From where I sit - Not just preserve of the state

七月 28, 2011

This year is an archaeological milestone of sorts. The Archaeological Survey of India (ASI), the government department involved in the preservation of antiquities and monuments in India, will celebrate its 150th anniversary.

The ASI, of course, is celebrating a wrong date. What was launched in 1861 was a government-sponsored one-man survey of "upper India" - to be carried out by Alexander Cunningham, who had just retired from the army - with the ASI being set up as a government department only in 1871.

This hasn't deterred the ASI from treating this year as its 150th anniversary, which it sees as an "opportune moment" to consider the state of conservation in India and draft a new policy relating to it. Usually in India, when one thinks of conservation it is government institutions such as the Archaeological Survey of India and the Indian Museum in Kolkata that come to mind. These were established by our British rulers in the 19th century and they, along with the institutional practices associated with them, have been continued and expanded.

But perhaps the launch of a new conservation policy should be a moment to reflect on other kinds of practices. These are community-based, frequently rooted in religion and have been consistently ignored by the British-inherited institutional framework of conservation.

Within that framework, for instance, the work of individuals of antiquarian bent, who have spent their lives searching out antiquities and sites in out-of-the-way towns and villages, is never acknowledged. One of them was the late Swami Omanand Saraswati, who had links with the Arya Samaj, a Hindu reformist sect, and who set up a museum in the Indian state of Haryana. This is at Jhajjar, where his vast collection - coins, idols, pottery, terracotta and weapons - is displayed. Several books in Hindi about that collection, which regrettably receives no state support, have been published.
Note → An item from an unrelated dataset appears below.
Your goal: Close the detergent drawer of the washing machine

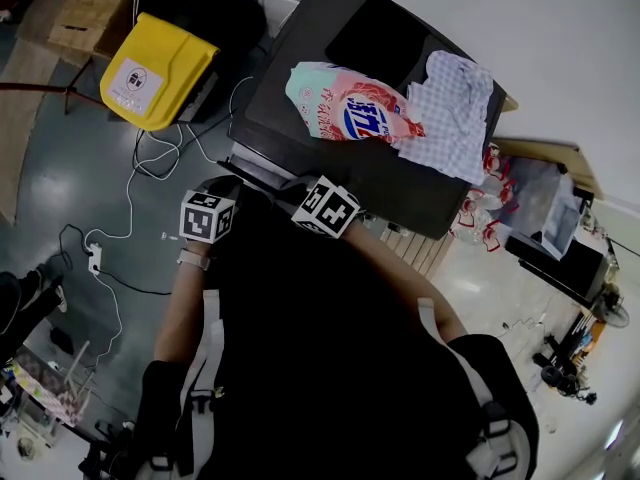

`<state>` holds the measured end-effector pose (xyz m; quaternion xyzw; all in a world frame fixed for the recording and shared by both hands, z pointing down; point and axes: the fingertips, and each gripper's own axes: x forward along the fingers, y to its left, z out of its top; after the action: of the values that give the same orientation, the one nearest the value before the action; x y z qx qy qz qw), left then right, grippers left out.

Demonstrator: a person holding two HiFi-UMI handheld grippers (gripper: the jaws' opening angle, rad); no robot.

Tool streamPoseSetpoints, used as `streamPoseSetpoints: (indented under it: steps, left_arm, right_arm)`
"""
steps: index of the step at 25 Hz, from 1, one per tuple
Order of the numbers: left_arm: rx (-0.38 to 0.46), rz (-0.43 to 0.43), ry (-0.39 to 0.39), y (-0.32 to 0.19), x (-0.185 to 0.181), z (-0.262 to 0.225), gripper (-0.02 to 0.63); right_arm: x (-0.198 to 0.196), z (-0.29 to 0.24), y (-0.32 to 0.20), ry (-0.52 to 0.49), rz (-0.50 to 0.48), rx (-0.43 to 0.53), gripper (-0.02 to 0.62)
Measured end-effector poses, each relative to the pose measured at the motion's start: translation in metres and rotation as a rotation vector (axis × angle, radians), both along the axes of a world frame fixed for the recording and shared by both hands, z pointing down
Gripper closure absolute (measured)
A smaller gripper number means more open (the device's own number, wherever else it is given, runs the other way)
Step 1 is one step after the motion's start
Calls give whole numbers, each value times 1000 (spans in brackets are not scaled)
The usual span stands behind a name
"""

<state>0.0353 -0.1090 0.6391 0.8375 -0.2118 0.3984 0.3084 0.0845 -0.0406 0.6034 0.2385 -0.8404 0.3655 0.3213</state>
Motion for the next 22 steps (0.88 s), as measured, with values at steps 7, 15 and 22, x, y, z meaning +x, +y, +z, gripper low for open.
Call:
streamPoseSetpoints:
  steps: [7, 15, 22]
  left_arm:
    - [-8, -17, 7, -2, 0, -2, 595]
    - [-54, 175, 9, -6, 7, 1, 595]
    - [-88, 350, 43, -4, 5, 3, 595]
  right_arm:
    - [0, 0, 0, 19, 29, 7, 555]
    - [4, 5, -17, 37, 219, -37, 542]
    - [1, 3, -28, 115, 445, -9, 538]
Likewise, across large parts of India, the collection, preservation and worship of sculptural fragments and architectural relics is a little-known conservation practice. An example of this, very close to the national capital of Delhi, is Kheri Kalan, where an open-air enclosure within the precincts of a modern temple is marked by a range of early medieval fragmentary images that were unearthed from the mound on which the temple stands. By integrating them in their shrines and mythologies, villagers ensure the survival of ancient artefacts and antiquities in the vicinity of their settlements.

And then, there are temples that have storehouses where antiquities are kept and, occasionally, displayed. About 110km east of Delhi, for instance, is the Shantinath Digambar Jain temple of Hastinapur, where there is a collection containing a range of artefacts from bronze and stone images to architectural panels.

These practices of collecting and preserving antiquities were first systematically described by Cunningham himself 150 years ago. But while the facts were documented, the identification of these as methods of local preservation was missing from his work. So, my advice would be: if the ASI wants to honour and carry forward Cunningham's legacy, it can begin by acknowledging community antiquarianism in the conservation policy now being drawn up.